For all cases top level keys being present is relevant if there's no default value we can use. But particularly for cases (1) and (2) I find it more relevant since a missing property leads to removing it or overwriting it with a default which results in some kind of information loss. In case (3) missing required properties could lead to an invalid config (maybe recoverable if merged with defaults) and that can cause some application errors but not as bad as for prior cases.

If we agree in these observations, an approach we could take is to allow required properties at the top-level but only use them for cases (1) and (2). For (3) we could check which top level config options we were able to retrieve and subtract the missing ones from the required top-level ones. @Urbanecm_WMF what do you think? I'm happy to make the changes to support "required" if this sounds reasonable.

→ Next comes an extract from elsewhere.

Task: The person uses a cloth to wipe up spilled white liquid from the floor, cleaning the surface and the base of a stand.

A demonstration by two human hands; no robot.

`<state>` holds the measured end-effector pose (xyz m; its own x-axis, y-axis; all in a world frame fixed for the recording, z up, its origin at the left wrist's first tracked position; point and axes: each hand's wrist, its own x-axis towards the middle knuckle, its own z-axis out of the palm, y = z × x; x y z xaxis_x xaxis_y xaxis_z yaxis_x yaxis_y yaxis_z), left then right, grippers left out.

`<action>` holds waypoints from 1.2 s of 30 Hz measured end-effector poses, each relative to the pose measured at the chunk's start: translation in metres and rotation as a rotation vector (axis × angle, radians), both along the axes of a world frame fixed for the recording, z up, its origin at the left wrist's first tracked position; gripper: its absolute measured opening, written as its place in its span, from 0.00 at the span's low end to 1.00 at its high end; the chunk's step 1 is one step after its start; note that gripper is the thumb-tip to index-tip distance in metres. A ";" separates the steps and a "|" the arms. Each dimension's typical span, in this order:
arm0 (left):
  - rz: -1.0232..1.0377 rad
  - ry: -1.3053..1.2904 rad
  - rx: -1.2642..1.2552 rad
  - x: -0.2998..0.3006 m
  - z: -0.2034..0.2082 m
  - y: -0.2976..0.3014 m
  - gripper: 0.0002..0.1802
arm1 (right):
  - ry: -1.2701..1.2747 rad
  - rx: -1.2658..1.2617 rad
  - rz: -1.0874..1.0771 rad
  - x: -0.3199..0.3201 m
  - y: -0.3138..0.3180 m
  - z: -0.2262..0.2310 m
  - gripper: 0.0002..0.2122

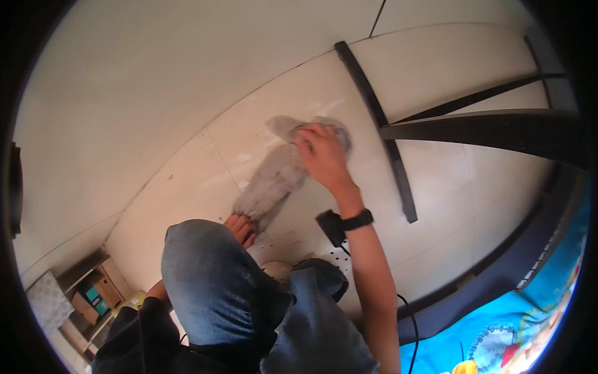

Hello @Sgs, thanks for taking a look at this. Generally speaking, I agree with your observations. If we only check required on save (and not in the before-reading check in DataProvider), I have no concerns about it being introduced.

This approach is similar to the concept of validation warnings (blocking saving, but not reading) and validation errors (blocking everything), which we introduced in GrowthExperiments. Back then, it was done as part of T312576: Structured mentor list should validate the maximum length of a mentor message (see patch for additional context). This makes me wonder: How should we implement the validation warning system in CommunityConfiguration, now that we have fully-blown JSON Schemas? Should we have a generic concept to mark certain validation rules as "soft" (ignorable on reads, but enforced on writes)? If so, is there a reasonable JSONSchema extension we could use/create to record this sort of decisions within the schema itself? How can we make ReflectionSchemaSource read declarations that are CommunityConfiguration-specific? Is that even a good idea?

Considering the required question is now resolved, we can probably close this task as resolved (and fill another one for implementing the changes themselves). I'm not doing that right now, as I see you moved it back to Doing and to give the opportunity to discuss the questions I raised above.

Considering the required question is now resolved, we can probably close this task as resolved (and fill another one for implementing the changes themselves). I'm not doing that right now, as I see you moved it back to Doing and to give the opportunity to discuss the questions I raised above.

Closing this based on comments. Filed T360921 to discuss implementation.